**TASK REQUIREMENTS**
Report the lines of the material that carry the string "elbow".

┌────────

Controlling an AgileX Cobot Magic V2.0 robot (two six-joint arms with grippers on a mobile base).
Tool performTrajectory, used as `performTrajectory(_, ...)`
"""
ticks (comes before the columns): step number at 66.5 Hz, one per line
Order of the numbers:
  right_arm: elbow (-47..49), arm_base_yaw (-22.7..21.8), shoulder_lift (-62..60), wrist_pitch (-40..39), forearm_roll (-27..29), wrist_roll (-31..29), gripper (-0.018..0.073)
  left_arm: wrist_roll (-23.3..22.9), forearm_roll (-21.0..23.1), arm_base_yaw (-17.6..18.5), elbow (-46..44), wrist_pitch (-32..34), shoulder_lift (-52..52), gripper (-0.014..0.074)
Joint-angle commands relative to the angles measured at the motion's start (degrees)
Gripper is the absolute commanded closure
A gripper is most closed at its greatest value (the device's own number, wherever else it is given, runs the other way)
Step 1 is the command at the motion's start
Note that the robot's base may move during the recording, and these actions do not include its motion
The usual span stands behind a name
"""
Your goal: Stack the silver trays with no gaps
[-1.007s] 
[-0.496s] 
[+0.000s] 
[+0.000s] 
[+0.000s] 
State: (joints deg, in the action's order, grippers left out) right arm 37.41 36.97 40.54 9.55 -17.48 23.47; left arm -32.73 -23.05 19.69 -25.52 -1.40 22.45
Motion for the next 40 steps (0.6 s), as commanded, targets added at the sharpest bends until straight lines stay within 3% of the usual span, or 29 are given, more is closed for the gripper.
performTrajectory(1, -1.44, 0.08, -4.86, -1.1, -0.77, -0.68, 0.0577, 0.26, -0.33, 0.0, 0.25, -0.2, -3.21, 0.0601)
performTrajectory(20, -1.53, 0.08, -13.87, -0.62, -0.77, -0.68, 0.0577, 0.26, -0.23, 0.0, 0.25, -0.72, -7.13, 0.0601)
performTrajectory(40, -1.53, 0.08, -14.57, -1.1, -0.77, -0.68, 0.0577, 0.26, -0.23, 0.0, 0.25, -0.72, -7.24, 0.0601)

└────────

**EXERCISE SOLUTION**
  right_arm: elbow (-47..49), arm_base_yaw (-22.7..21.8), shoulder_lift (-62..60), wrist_pitch (-40..39), forearm_roll (-27..29), wrist_roll (-31..29), gripper (-0.018..0.073)
  left_arm: wrist_roll (-23.3..22.9), forearm_roll (-21.0..23.1), arm_base_yaw (-17.6..18.5), elbow (-46..44), wrist_pitch (-32..34), shoulder_lift (-52..52), gripper (-0.014..0.074)

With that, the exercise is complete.